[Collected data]

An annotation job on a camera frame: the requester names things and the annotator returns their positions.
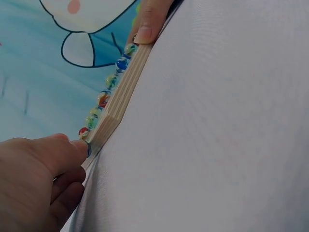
wooden stick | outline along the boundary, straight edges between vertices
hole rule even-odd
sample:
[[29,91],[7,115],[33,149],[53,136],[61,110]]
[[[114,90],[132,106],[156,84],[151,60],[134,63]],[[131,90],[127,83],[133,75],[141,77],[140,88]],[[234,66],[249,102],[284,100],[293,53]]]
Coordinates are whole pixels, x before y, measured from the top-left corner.
[[119,86],[108,101],[100,118],[100,122],[90,134],[89,141],[92,147],[92,152],[90,157],[82,165],[84,169],[89,167],[121,122],[152,47],[153,45],[140,45],[138,47],[135,56],[132,58],[119,83]]

white cloth surface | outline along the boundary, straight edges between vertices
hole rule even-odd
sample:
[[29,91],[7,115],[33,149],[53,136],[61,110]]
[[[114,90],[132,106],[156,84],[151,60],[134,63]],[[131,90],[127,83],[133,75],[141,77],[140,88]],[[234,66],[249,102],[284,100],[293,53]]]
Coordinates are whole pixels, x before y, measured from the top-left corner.
[[73,232],[309,231],[309,1],[184,0]]

blue background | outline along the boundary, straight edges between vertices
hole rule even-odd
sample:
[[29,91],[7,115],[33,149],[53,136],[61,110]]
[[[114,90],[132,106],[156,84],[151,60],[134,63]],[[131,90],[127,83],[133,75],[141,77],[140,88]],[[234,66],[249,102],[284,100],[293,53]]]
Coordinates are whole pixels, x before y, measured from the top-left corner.
[[[92,36],[113,32],[123,47],[136,6]],[[0,1],[0,141],[57,132],[78,138],[114,66],[82,68],[66,62],[61,45],[68,34],[54,23],[39,0]],[[102,44],[96,49],[104,49]],[[120,57],[117,49],[112,52]]]

hand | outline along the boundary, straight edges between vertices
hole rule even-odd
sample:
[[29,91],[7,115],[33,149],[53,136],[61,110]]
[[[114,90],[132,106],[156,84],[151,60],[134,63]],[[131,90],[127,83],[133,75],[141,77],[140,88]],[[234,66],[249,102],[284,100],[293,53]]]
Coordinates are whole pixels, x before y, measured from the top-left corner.
[[0,143],[0,231],[60,231],[83,195],[87,152],[64,134]]
[[128,37],[128,43],[150,44],[160,33],[174,0],[141,0],[140,12]]

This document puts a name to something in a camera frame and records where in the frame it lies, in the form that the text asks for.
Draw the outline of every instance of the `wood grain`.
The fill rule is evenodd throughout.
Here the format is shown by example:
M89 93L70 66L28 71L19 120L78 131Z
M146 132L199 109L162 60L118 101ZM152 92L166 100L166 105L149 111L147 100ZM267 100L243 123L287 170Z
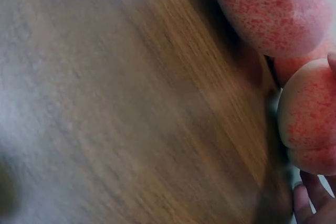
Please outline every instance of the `wood grain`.
M215 0L0 0L2 223L288 223L265 59Z

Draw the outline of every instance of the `hand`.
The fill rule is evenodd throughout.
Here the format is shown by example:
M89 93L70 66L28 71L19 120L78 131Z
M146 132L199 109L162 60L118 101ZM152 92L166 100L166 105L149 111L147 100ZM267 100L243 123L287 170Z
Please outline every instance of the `hand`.
M322 186L317 175L300 173L302 185L294 189L294 213L298 224L331 224L336 221L336 199ZM336 193L336 176L326 177L332 191ZM313 203L316 214L309 205Z

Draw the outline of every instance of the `red speckled peach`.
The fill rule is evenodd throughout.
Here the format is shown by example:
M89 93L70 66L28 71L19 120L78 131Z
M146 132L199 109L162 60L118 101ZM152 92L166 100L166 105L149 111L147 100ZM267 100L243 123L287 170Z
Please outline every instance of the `red speckled peach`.
M278 125L297 167L336 175L336 78L327 59L307 63L289 79L280 97Z
M332 20L327 0L218 1L238 34L272 57L301 57L313 51Z
M304 64L312 60L327 58L328 53L335 50L335 43L330 36L327 36L315 50L304 57L275 58L274 69L280 85L284 87L289 78Z

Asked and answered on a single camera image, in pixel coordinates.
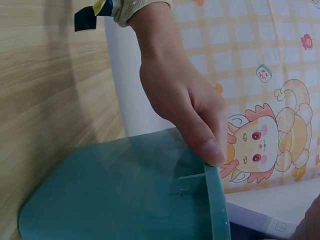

**WHAT IS BEING ASKED:** Keep the pictures out of the copy and write out the data exactly as it stands.

**TASK ANSWER:**
An annotation job on a camera frame: the requester names things and the annotator returns their positions.
wooden stick | outline along the boundary, straight edges between vertices
hole rule even-odd
sample:
[[29,91],[7,115],[33,149],[53,136],[61,110]]
[[[114,90],[132,106],[156,84],[151,60],[134,63]],[[131,90],[127,83],[133,75],[141,77],[140,88]],[[234,66],[249,102],[284,100],[293,53]]]
Coordinates are whole pixels, x before y, measured from the top-left corner.
[[119,86],[108,101],[100,118],[100,122],[90,134],[89,141],[92,147],[92,152],[90,157],[82,165],[84,169],[89,167],[121,122],[152,47],[153,45],[140,45],[138,47],[135,56],[132,58],[119,83]]

white cloth surface | outline along the boundary, straight edges between vertices
hole rule even-odd
sample:
[[29,91],[7,115],[33,149],[53,136],[61,110]]
[[[114,90],[132,106],[156,84],[151,60],[134,63]],[[131,90],[127,83],[133,75],[141,77],[140,88]],[[234,66],[249,102],[284,100],[293,53]]]
Coordinates are whole pixels, x before y, measured from the top-left corner.
[[73,232],[309,231],[309,1],[184,0]]

blue background | outline along the boundary, straight edges between vertices
hole rule even-odd
sample:
[[29,91],[7,115],[33,149],[53,136],[61,110]]
[[[114,90],[132,106],[156,84],[151,60],[134,63]],[[131,90],[127,83],[133,75],[141,77],[140,88]],[[234,66],[249,102],[284,100],[293,53]]]
Coordinates are whole pixels, x before y, measured from the top-left corner.
[[[92,36],[113,32],[123,47],[136,6]],[[0,1],[0,141],[57,132],[78,138],[114,66],[82,68],[66,62],[61,45],[68,34],[54,23],[39,0]],[[102,44],[96,49],[104,49]],[[120,57],[117,49],[112,52]]]

hand | outline along the boundary, straight edges between vertices
hole rule even-odd
sample:
[[29,91],[7,115],[33,149],[53,136],[61,110]]
[[[114,90],[132,106],[156,84],[151,60],[134,63]],[[131,90],[127,83],[133,75],[141,77],[140,88]],[[234,66],[249,102],[284,100],[293,53]]]
Coordinates are whole pixels, x before y, measured from the top-left corner.
[[0,143],[0,231],[60,231],[83,195],[87,152],[64,134]]
[[128,37],[128,43],[150,44],[160,33],[174,0],[141,0],[140,12]]

This document puts a name to something in a camera frame and records where in the frame it lies, in the form that the text asks for.
Draw the outline of every instance of the `wood grain`.
The fill rule is evenodd throughout.
Here the format is shown by example:
M89 93L70 66L28 71L19 120L78 131Z
M146 132L199 109L162 60L118 101ZM152 92L166 100L166 105L149 111L147 100ZM267 100L243 123L287 170Z
Please outline every instance of the `wood grain`.
M215 0L0 0L2 223L288 223L265 59Z

Draw the outline of every instance of the `hand`.
The fill rule is evenodd throughout.
Here the format is shown by example:
M89 93L70 66L28 71L19 120L78 131Z
M146 132L199 109L162 60L118 101ZM152 92L166 100L166 105L149 111L147 100ZM267 100L243 123L287 170Z
Please outline every instance of the `hand`.
M322 186L317 175L300 173L302 185L294 189L294 213L298 224L331 224L336 221L336 199ZM336 193L336 176L326 177L332 191ZM313 203L316 214L309 205Z

Draw the outline of every instance of the `red speckled peach`.
The fill rule is evenodd throughout.
Here the format is shown by example:
M89 93L70 66L28 71L19 120L78 131Z
M146 132L199 109L162 60L118 101ZM152 92L166 100L166 105L149 111L147 100ZM267 100L243 123L287 170Z
Please outline every instance of the `red speckled peach`.
M278 125L297 167L336 175L336 78L327 59L307 63L289 79L280 97Z
M332 20L327 0L218 1L238 34L272 57L301 57L313 51Z
M304 64L312 60L327 58L328 53L335 50L335 43L330 36L327 36L315 50L304 57L275 58L274 69L280 85L284 87L289 78Z

Asked and answered on a single camera image, in pixel coordinates.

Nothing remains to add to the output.